Re: [PATCH v2 4/7] migration/multifd: Enable zero page checking from multifd threads.

qemu-devel.nongnu.org archive mirror
 help / color / mirror / Atom feed

From: Peter Xu <peterx@redhat.com>
To: Fabiano Rosas <farosas@suse.de>
Cc: Hao Xiang <hao.xiang@bytedance.com>,
	pbonzini@redhat.com, berrange@redhat.com, eduardo@habkost.net,
	eblake@redhat.com, armbru@redhat.com, thuth@redhat.com,
	lvivier@redhat.com, qemu-devel@nongnu.org, jdenemar@redhat.com
Subject: Re: [PATCH v2 4/7] migration/multifd: Enable zero page checking from multifd threads.
Date: Fri, 23 Feb 2024 10:33:29 +0800	[thread overview]
Message-ID: <ZdgD-eqUYxbQMJQN@x1n> (raw)
In-Reply-To: <875xyhbk8k.fsf@suse.de>

On Wed, Feb 21, 2024 at 06:06:19PM -0300, Fabiano Rosas wrote:
> Hao Xiang <hao.xiang@bytedance.com> writes:
> 
> > This change adds a dedicated handler for MigrationOps::ram_save_target_page in
> 
> nit: Add a dedicated handler...
> 
> Usually "this patch/change" is used only when necessary to avoid
> ambiguity.
> 
> > multifd live migration. Now zero page checking can be done in the multifd threads
> > and this becomes the default configuration. We still provide backward compatibility
> > where zero page checking is done from the migration main thread.
> >
> > Signed-off-by: Hao Xiang <hao.xiang@bytedance.com>
> > ---
> >  migration/multifd.c |  1 +
> >  migration/options.c |  2 +-
> >  migration/ram.c     | 53 ++++++++++++++++++++++++++++++++++-----------
> >  3 files changed, 42 insertions(+), 14 deletions(-)
> >
> > diff --git a/migration/multifd.c b/migration/multifd.c
> > index fbb40ea10b..ef5dad1019 100644
> > --- a/migration/multifd.c
> > +++ b/migration/multifd.c
> > @@ -13,6 +13,7 @@
> >  #include "qemu/osdep.h"
> >  #include "qemu/cutils.h"
> 
> This include...
> 
> >  #include "qemu/rcu.h"
> > +#include "qemu/cutils.h"
> 
> is there already.
> 
> >  #include "exec/target_page.h"
> >  #include "sysemu/sysemu.h"
> >  #include "exec/ramblock.h"
> > diff --git a/migration/options.c b/migration/options.c
> > index 3c603391b0..3c79b6ccd4 100644
> > --- a/migration/options.c
> > +++ b/migration/options.c
> > @@ -181,7 +181,7 @@ Property migration_properties[] = {
> >                        MIG_MODE_NORMAL),
> >      DEFINE_PROP_ZERO_PAGE_DETECTION("zero-page-detection", MigrationState,
> >                         parameters.zero_page_detection,
> > -                       ZERO_PAGE_DETECTION_LEGACY),
> > +                       ZERO_PAGE_DETECTION_MULTIFD),
> 
> I think we'll need something to avoid a 9.0 -> 8.2 migration with this
> enabled. Otherwise it will go along happily until we get data corruption
> because the new QEMU didn't send any zero pages on the migration thread
> and the old QEMU did not look for them in the multifd packet.

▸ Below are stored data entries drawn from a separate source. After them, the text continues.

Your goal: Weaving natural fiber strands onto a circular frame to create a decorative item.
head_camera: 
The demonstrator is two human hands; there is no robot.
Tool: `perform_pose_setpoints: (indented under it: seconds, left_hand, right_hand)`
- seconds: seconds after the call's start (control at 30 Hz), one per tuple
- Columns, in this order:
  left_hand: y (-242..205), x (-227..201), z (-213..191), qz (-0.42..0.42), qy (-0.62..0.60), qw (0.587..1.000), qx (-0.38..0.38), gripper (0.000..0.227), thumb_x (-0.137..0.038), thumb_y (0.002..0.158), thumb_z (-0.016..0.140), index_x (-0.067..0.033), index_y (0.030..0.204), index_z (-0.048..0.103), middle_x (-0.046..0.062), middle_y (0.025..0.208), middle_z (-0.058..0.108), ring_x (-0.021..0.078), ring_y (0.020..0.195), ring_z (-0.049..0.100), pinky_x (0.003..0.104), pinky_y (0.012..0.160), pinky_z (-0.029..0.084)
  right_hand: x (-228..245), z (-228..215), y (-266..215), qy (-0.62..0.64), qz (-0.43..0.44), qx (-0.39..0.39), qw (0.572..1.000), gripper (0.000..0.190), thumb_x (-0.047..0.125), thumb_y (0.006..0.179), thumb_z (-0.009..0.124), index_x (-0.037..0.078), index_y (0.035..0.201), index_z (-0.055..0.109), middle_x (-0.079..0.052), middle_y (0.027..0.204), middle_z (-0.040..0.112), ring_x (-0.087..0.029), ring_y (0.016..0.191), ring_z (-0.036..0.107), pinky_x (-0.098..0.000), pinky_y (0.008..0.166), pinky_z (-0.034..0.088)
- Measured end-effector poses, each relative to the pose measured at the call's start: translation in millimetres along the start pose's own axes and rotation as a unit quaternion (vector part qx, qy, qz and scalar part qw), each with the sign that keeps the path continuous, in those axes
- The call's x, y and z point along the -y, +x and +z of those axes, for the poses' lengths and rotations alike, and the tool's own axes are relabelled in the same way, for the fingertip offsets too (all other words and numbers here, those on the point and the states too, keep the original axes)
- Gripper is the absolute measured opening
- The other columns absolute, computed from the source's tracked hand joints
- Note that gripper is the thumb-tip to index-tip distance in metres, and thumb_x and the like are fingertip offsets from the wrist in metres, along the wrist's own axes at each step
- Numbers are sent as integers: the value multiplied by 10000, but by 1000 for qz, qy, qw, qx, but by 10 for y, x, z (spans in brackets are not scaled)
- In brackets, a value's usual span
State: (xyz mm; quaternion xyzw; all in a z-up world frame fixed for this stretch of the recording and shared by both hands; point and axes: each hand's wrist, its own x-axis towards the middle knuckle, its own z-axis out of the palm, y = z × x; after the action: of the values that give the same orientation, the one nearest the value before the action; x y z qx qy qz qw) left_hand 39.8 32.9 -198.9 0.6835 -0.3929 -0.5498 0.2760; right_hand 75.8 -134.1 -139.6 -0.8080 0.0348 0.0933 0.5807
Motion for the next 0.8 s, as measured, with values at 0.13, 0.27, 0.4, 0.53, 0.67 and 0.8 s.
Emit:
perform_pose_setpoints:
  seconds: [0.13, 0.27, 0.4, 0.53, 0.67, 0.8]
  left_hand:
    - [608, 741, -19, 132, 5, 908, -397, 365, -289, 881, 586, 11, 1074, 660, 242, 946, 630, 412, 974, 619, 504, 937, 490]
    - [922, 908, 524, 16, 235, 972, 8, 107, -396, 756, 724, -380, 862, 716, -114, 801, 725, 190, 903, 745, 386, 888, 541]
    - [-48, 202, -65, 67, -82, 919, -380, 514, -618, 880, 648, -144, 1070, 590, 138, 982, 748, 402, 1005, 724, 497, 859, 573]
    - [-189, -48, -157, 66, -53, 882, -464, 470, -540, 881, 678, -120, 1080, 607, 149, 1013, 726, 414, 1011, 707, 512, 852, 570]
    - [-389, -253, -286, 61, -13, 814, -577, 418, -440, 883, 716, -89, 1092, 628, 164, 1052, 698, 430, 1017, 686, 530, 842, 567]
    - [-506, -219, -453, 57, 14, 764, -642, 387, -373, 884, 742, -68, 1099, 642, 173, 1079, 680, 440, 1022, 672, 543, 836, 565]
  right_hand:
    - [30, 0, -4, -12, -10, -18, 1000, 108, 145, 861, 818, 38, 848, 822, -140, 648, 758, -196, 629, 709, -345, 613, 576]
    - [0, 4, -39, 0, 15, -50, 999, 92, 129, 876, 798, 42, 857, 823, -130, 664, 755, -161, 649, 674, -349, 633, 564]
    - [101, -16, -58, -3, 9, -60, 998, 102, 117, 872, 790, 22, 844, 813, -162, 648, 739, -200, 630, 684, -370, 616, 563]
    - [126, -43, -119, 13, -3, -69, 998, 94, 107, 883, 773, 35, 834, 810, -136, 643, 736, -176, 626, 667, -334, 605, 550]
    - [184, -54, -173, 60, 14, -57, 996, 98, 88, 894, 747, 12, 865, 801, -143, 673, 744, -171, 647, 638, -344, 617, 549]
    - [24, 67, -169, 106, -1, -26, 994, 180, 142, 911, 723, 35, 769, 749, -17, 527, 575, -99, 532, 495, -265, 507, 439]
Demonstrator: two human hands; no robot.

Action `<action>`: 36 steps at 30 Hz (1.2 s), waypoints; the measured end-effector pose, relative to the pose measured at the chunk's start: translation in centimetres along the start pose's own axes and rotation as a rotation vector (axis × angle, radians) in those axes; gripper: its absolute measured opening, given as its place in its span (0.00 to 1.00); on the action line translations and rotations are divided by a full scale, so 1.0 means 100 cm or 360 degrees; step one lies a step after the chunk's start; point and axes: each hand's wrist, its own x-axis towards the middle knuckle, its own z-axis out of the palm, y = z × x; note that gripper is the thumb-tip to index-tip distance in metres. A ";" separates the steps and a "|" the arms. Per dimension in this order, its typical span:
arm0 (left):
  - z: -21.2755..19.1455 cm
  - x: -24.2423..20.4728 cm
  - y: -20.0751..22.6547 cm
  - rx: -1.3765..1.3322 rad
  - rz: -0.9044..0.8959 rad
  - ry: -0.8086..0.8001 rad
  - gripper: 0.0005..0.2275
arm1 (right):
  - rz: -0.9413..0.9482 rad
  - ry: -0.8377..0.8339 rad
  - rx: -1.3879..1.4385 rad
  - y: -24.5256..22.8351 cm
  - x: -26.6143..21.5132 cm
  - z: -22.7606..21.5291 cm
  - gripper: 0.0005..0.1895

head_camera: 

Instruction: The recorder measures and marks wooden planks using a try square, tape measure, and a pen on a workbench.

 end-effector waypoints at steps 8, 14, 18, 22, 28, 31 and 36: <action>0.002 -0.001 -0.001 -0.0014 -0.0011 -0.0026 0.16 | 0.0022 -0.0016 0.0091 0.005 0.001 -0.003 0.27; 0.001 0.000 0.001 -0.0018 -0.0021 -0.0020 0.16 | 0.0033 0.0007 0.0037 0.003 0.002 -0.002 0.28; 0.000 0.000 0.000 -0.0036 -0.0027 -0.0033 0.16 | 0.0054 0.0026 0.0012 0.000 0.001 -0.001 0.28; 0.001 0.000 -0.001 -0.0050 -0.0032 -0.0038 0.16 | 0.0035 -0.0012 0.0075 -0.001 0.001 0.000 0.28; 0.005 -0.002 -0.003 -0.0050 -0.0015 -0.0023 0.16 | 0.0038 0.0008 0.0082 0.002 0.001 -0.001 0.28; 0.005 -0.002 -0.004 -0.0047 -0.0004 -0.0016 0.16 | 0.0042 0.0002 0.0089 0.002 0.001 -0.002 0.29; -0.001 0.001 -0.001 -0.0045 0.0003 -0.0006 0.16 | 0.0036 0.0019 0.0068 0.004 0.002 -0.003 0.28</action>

It could be even worse, as the new QEMU will only attach "normal" pages
after the multifd packet, the old QEMU could read more than it could,
expecting all pages..

> 
> Perhaps bumping the MULTIFD_VERSION when ZERO_PAGE_DETECTION_MULTIFD is
> in use. We'd just need to fix the test in the new QEMU to check
> (msg.version > MULTIFD_VERSION) instead of (msg.version != MULTIFD_VERSION).

IMHO we don't need yet to change MULTIFD_VERSION, what we need is perhaps a
compat entry in hw_compat_8_2 setting "zero-page-detection" to "legacy".
We should make sure when "legacy" is set, multifd ran the old protocol
(zero_num will always be 0, and will be ignored by old QEMUs, IIUC).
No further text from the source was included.